[YOUR INSTRUCTIONS]
When a line in the entries contains the word "pixel", copy that line in full.

[DATA FOR PROCESSING]
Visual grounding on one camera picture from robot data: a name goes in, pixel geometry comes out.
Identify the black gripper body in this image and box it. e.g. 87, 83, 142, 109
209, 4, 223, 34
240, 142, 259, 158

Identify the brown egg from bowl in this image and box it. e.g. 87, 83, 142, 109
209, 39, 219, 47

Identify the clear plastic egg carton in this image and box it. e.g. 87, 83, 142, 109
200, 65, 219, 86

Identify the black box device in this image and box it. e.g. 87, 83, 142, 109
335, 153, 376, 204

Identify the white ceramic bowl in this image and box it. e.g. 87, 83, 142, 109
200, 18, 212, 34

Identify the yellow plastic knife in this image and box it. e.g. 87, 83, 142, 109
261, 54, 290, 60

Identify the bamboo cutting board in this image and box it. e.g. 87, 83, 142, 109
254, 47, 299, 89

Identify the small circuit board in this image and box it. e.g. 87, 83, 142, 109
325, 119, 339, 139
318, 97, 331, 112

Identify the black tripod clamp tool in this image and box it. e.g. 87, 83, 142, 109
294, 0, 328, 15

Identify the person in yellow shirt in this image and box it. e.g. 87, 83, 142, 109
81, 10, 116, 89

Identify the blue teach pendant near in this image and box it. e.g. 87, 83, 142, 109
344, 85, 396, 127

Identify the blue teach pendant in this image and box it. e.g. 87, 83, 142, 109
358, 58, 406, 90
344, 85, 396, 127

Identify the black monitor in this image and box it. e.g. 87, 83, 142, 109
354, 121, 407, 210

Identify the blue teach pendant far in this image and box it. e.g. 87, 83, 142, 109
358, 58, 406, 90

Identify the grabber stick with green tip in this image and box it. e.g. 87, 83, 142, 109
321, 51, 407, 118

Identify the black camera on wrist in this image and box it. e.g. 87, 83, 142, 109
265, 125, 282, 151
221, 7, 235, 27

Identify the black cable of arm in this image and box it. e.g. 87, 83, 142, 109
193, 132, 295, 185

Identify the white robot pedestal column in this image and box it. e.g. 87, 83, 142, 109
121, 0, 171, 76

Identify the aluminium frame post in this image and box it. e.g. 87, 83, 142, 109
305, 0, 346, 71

==

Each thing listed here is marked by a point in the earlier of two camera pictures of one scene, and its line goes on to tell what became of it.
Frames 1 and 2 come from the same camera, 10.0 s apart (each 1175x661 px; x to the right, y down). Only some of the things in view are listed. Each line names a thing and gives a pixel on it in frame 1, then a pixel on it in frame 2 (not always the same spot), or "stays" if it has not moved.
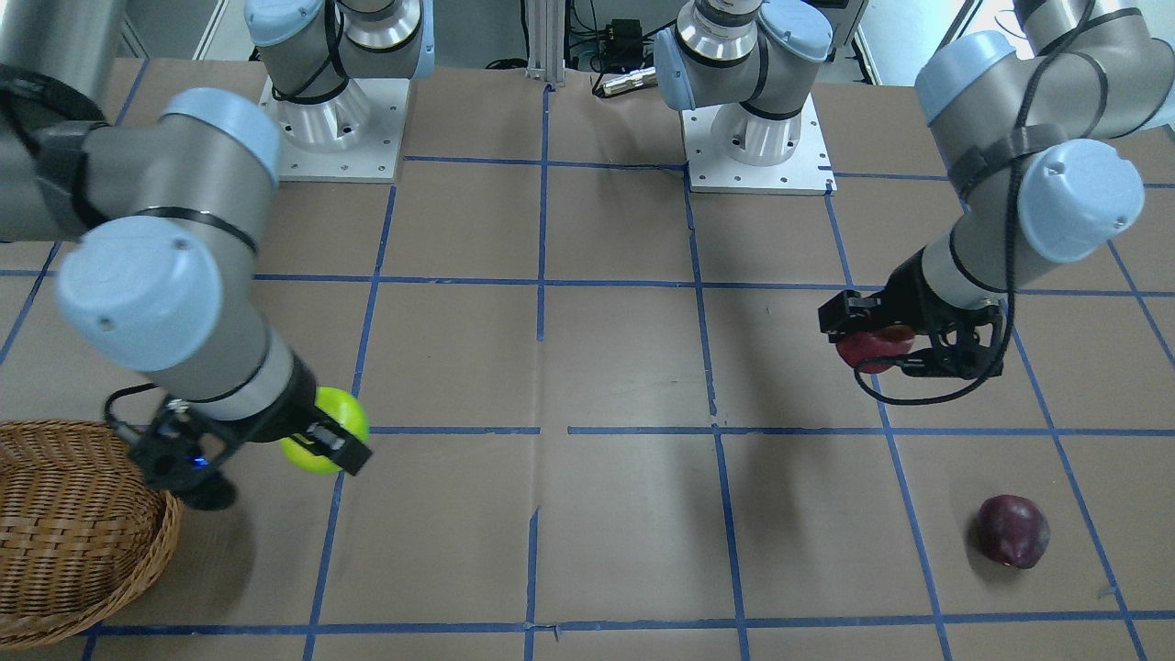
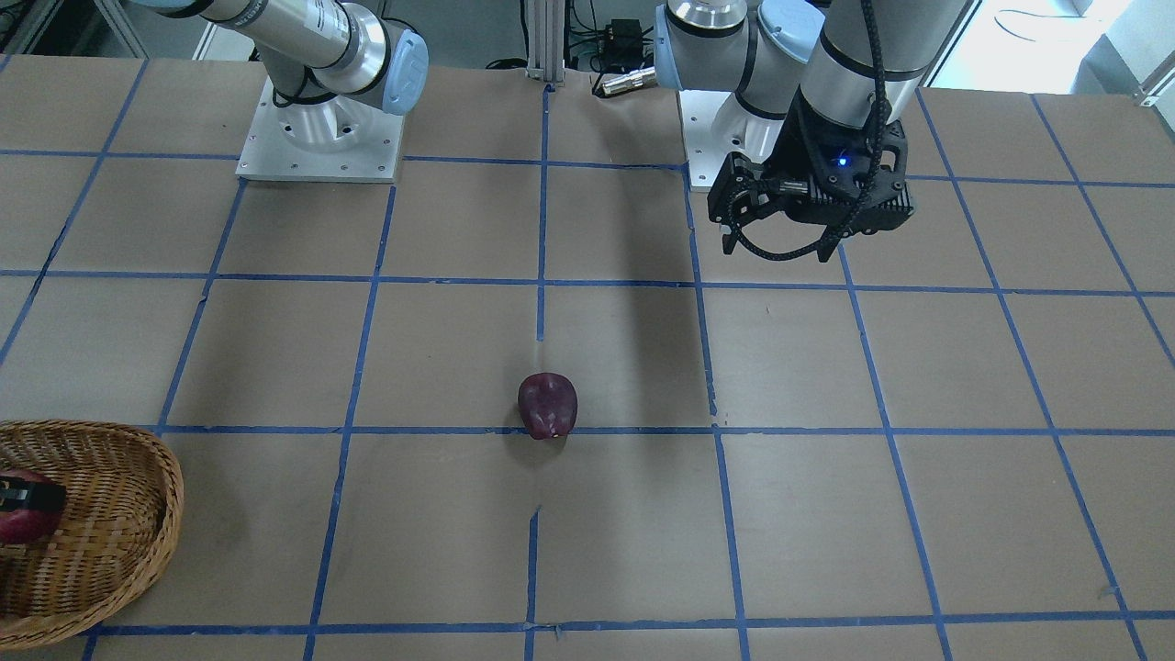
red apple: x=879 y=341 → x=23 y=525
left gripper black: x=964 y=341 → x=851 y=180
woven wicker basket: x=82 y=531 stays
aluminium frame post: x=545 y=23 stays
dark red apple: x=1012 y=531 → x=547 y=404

[ANSWER SECTION]
Visual grounding on one camera picture from robot data: a name goes in, pixel geometry comes out.
Frames 1 and 2 come from the same camera, 10.0 s apart (each 1175x661 px; x to the right, y down). Only some of the things in view are listed. Each line names a thing and gives a pixel on it in frame 1, then a pixel on it in frame 2 (not always the same spot), or "stays" if it has not moved.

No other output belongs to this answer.